• The problem
Could you please retype all of the entries exactly as they appear?

• Data in this exercise

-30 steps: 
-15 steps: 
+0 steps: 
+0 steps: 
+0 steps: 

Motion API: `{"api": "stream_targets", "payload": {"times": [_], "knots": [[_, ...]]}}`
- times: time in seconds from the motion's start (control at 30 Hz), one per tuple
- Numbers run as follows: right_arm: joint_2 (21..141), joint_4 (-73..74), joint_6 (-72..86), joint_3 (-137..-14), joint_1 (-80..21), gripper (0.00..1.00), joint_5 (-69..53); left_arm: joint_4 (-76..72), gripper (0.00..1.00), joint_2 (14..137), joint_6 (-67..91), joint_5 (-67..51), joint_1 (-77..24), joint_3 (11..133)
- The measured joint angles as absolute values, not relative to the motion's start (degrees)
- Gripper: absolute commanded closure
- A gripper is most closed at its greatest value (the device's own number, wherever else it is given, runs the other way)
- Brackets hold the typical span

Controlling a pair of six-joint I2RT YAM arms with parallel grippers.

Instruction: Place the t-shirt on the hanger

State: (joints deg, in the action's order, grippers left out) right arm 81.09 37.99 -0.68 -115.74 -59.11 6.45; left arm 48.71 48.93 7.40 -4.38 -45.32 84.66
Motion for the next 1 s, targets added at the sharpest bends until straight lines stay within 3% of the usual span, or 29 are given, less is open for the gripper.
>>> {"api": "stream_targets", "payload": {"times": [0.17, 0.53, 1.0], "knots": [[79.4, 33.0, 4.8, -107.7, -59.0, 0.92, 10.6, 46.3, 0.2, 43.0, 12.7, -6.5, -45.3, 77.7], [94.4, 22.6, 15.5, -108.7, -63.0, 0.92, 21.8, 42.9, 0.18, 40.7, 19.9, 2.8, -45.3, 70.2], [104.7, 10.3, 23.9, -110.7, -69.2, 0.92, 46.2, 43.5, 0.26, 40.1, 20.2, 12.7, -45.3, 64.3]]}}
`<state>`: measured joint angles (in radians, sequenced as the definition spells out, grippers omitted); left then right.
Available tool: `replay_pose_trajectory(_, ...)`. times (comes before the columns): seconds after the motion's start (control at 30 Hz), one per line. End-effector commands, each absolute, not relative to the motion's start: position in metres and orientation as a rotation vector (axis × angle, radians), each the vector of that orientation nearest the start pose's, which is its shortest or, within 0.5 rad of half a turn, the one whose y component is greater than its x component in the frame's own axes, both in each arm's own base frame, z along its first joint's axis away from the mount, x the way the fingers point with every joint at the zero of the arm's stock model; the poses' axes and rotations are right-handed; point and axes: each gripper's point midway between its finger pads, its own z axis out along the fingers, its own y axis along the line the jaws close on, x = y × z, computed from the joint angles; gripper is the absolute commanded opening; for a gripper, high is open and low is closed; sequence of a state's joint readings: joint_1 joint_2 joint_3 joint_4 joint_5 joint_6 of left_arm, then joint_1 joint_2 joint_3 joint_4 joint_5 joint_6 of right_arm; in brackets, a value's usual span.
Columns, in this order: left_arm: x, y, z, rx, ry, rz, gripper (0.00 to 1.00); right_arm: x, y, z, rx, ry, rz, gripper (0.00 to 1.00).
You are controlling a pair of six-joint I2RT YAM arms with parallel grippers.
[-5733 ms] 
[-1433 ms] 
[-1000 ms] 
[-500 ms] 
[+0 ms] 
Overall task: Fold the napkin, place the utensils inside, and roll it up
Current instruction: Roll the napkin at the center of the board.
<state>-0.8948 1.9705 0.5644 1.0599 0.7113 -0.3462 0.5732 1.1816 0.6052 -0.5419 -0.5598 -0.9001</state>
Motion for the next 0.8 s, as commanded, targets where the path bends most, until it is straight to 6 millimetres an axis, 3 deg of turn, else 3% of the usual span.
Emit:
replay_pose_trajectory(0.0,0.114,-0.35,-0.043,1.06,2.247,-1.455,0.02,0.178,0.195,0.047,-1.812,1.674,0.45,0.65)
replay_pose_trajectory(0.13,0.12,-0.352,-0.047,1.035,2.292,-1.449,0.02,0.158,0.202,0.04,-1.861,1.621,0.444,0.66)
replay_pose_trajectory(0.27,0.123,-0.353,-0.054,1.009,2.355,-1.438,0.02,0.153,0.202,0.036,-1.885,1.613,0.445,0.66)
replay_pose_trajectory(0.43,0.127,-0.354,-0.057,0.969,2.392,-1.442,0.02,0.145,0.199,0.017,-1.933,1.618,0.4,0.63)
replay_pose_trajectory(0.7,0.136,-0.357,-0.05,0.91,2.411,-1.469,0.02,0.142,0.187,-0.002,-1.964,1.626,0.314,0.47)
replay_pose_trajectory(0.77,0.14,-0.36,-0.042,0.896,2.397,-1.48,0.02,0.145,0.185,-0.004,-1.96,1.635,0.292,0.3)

• Task solution
-30 steps: 
-15 steps: 
+0 steps: 
+0 steps: 
+0 steps: 

Motion API: `{"api": "stream_targets", "payload": {"times": [_], "knots": [[_, ...]]}}`
- times: time in seconds from the motion's start (control at 30 Hz), one per tuple
- Numbers run as follows: right_arm: joint_2 (21..141), joint_4 (-73..74), joint_6 (-72..86), joint_3 (-137..-14), joint_1 (-80..21), gripper (0.00..1.00), joint_5 (-69..53); left_arm: joint_4 (-76..72), gripper (0.00..1.00), joint_2 (14..137), joint_6 (-67..91), joint_5 (-67..51), joint_1 (-77..24), joint_3 (11..133)
- The measured joint angles as absolute values, not relative to the motion's start (degrees)
- Gripper: absolute commanded closure
- A gripper is most closed at its greatest value (the device's own number, wherever else it is given, runs the other way)
- Brackets hold the typical span

Controlling a pair of six-joint I2RT YAM arms with parallel grippers.

Instruction: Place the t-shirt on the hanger

State: (joints deg, in the action's order, grippers left out) right arm 81.09 37.99 -0.68 -115.74 -59.11 6.45; left arm 48.71 48.93 7.40 -4.38 -45.32 84.66
Motion for the next 1 s, targets added at the sharpest bends until straight lines stay within 3% of the usual span, or 29 are given, less is open for the gripper.
>>> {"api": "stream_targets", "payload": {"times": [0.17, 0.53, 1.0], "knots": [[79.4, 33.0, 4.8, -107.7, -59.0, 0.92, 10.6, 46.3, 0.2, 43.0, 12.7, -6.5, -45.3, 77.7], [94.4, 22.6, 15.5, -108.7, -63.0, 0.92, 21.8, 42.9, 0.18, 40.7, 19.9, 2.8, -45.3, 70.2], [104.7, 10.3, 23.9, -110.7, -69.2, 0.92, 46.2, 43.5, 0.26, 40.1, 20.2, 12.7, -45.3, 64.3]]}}
`<state>`: measured joint angles (in radians, sequenced as the definition spells out, grippers omitted); left then right.
Available tool: `replay_pose_trajectory(_, ...)`. times (comes before the columns): seconds after the motion's start (control at 30 Hz), one per line. End-effector commands, each absolute, not relative to the motion's start: position in metres and orientation as a rotation vector (axis × angle, radians), each the vector of that orientation nearest the start pose's, which is its shortest or, within 0.5 rad of half a turn, the one whose y component is greater than its x component in the frame's own axes, both in each arm's own base frame, z along its first joint's axis away from the mount, x the way the fingers point with every joint at the zero of the arm's stock model; the poses' axes and rotations are right-handed; point and axes: each gripper's point midway between its finger pads, its own z axis out along the fingers, its own y axis along the line the jaws close on, x = y × z, computed from the joint angles; gripper is the absolute commanded opening; for a gripper, high is open and low is closed; sequence of a state's joint readings: joint_1 joint_2 joint_3 joint_4 joint_5 joint_6 of left_arm, then joint_1 joint_2 joint_3 joint_4 joint_5 joint_6 of right_arm; in brackets, a value's usual span.
Columns, in this order: left_arm: x, y, z, rx, ry, rz, gripper (0.00 to 1.00); right_arm: x, y, z, rx, ry, rz, gripper (0.00 to 1.00).
You are controlling a pair of six-joint I2RT YAM arms with parallel grippers.
[-5733 ms] 
[-1433 ms] 
[-1000 ms] 
[-500 ms] 
[+0 ms] 
Overall task: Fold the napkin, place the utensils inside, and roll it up
Current instruction: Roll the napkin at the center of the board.
<state>-0.8948 1.9705 0.5644 1.0599 0.7113 -0.3462 0.5732 1.1816 0.6052 -0.5419 -0.5598 -0.9001</state>
Motion for the next 0.8 s, as commanded, targets where the path bends most, until it is straight to 6 millimetres an axis, 3 deg of turn, else 3% of the usual span.
Emit:
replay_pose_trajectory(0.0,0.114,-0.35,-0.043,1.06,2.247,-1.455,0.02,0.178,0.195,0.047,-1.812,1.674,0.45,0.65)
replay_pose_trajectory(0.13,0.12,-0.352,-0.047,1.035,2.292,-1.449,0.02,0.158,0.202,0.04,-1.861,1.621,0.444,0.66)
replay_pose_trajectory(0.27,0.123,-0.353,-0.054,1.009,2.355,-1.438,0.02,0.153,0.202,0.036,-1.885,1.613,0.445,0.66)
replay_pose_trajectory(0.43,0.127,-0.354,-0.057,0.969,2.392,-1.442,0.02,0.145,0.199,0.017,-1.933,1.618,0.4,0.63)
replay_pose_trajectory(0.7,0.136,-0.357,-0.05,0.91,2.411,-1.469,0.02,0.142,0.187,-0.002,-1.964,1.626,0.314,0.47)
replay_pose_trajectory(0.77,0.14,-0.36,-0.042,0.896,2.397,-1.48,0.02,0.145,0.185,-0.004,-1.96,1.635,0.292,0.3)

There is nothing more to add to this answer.